Tuesday, August 2, 2011

letting go


photo by: alluriyah.multiply.com

i am the type of person who knows when to say goodbye and let go. i believe in giving my all and my everything in a relationship-even just a friendship. i will not hesitate to help, to love, to care and to share. i am very trusting so expect that what is told to me is the truth. i always try to tell the truth but i also know when to keep my mouth shut.

to be perfectly honest, somewhere in the back of my mind, i'll be breaking up with the bf. somehow, i feel there is an end for us. i am not crazy or anything because i do love him but there are also parts of him i still do not like. even up to now, i just endure them because i love him. and i know that he's a good person. he hates some of my qualities too and i guess that's normal. but really, the fact that we're not married yet should speak for itself, right? i am comfortable with our relationship as it is. somehow the next step is too hard to take. besides, i'd really make a lousy wife! hahaha!

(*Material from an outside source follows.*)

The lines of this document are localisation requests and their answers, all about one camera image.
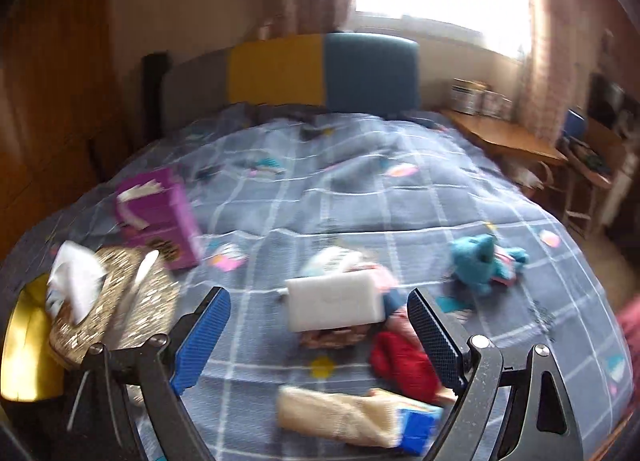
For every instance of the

but i'm talking about letting go because one of my girlfriends has finally thrown in the towel. she's finally decided not to save her marriage. she has been struggling for over a year with her unfaithful husband and the sad thing is her mistress is overseas. imagine you are the wife and yet you have to compete with a mistress who is not even in the same country??? it's just absurd if you ask me. finally though, she gave up. and i am glad. she has been and still is the most faithful person i know and this is what she gets in turn. but then again, that piece of ass called his husband had a wandering eye even then. i didn't want her to marry him before. but who am i to say no? naturally, i can't say "i told you so".

i am not saying you have to let go and give up right away. it's just that people are only human. they also get tired. i got tired of my ex-bf even if we were together for about 10 years. we had a wedding date and would have married the next year. but i figured if this is what he is before marriage, then it's probably going to get worse. you can only take so much, after all.